**What the task requires**. Your task is to output the listing exactly, leaving every image out.

--------------------

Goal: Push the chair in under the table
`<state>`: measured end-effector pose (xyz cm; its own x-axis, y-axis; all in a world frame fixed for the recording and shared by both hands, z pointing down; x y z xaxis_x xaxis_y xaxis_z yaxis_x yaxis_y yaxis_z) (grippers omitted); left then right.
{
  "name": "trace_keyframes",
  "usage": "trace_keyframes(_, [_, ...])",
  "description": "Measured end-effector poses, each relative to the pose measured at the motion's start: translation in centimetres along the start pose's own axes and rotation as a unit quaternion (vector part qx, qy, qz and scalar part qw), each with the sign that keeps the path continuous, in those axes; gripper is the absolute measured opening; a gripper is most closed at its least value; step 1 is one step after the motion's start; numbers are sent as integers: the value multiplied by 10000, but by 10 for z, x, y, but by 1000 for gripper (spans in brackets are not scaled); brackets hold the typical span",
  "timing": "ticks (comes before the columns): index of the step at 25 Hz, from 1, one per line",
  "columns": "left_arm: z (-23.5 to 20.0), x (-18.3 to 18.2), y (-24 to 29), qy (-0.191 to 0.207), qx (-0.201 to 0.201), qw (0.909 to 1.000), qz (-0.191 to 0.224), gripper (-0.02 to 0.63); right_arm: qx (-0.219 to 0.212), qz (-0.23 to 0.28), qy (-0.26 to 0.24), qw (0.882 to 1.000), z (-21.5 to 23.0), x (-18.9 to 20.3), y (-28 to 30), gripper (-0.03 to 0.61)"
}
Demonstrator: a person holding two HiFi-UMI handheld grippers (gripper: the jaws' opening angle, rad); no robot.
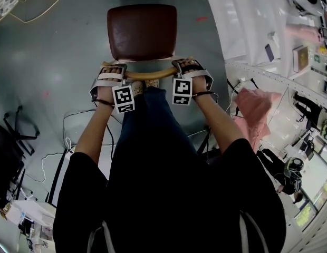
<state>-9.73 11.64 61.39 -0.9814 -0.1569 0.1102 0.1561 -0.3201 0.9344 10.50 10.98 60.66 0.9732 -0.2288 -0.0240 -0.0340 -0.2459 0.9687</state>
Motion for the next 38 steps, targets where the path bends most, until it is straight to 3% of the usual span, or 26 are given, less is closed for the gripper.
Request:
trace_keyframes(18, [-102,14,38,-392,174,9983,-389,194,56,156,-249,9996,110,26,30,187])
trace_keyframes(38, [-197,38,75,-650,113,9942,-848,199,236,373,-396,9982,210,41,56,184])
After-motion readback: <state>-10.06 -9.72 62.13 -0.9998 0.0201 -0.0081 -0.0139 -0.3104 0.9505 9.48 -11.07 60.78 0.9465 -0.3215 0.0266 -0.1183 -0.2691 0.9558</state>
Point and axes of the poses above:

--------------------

**Solution to the exercise**.
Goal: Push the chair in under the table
`<state>`: measured end-effector pose (xyz cm; its own x-axis, y-axis; all in a world frame fixed for the recording and shared by both hands, z pointing down; x y z xaxis_x xaxis_y xaxis_z yaxis_x yaxis_y yaxis_z) (grippers omitted); left then right.
{
  "name": "trace_keyframes",
  "usage": "trace_keyframes(_, [_, ...])",
  "description": "Measured end-effector poses, each relative to the pose measured at the motion's start: translation in centimetres along the start pose's own axes and rotation as a unit quaternion (vector part qx, qy, qz and scalar part qw), each with the sign that keeps the path continuous, in those axes; gripper is the absolute measured opening; a gripper is most closed at its least value; step 1 is one step after the motion's start; numbers are sent as integers: the value multiplied by 10000, but by 10 for z, x, y, but by 1000 for gripper (spans in brackets are not scaled); brackets hold the typical span",
  "timing": "ticks (comes before the columns): index of the step at 25 Hz, from 1, one per line",
  "columns": "left_arm: z (-23.5 to 20.0), x (-18.3 to 18.2), y (-24 to 29), qy (-0.191 to 0.207), qx (-0.201 to 0.201), qw (0.909 to 1.000), qz (-0.191 to 0.224), gripper (-0.02 to 0.63); right_arm: qx (-0.219 to 0.212), qz (-0.23 to 0.28), qy (-0.26 to 0.24), qw (0.882 to 1.000), z (-21.5 to 23.0), x (-18.9 to 20.3), y (-28 to 30), gripper (-0.03 to 0.61)"
}
Demonstrator: a person holding two HiFi-UMI handheld grippers (gripper: the jaws' opening angle, rad); no robot.
<state>-9.73 11.64 61.39 -0.9814 -0.1569 0.1102 0.1561 -0.3201 0.9344 10.50 10.98 60.66 0.9732 -0.2288 -0.0240 -0.0340 -0.2459 0.9687</state>
Motion for the next 38 steps, targets where the path bends most, until it is straight to 3% of the usual span, or 26 are given, less is closed for the gripper.
Request:
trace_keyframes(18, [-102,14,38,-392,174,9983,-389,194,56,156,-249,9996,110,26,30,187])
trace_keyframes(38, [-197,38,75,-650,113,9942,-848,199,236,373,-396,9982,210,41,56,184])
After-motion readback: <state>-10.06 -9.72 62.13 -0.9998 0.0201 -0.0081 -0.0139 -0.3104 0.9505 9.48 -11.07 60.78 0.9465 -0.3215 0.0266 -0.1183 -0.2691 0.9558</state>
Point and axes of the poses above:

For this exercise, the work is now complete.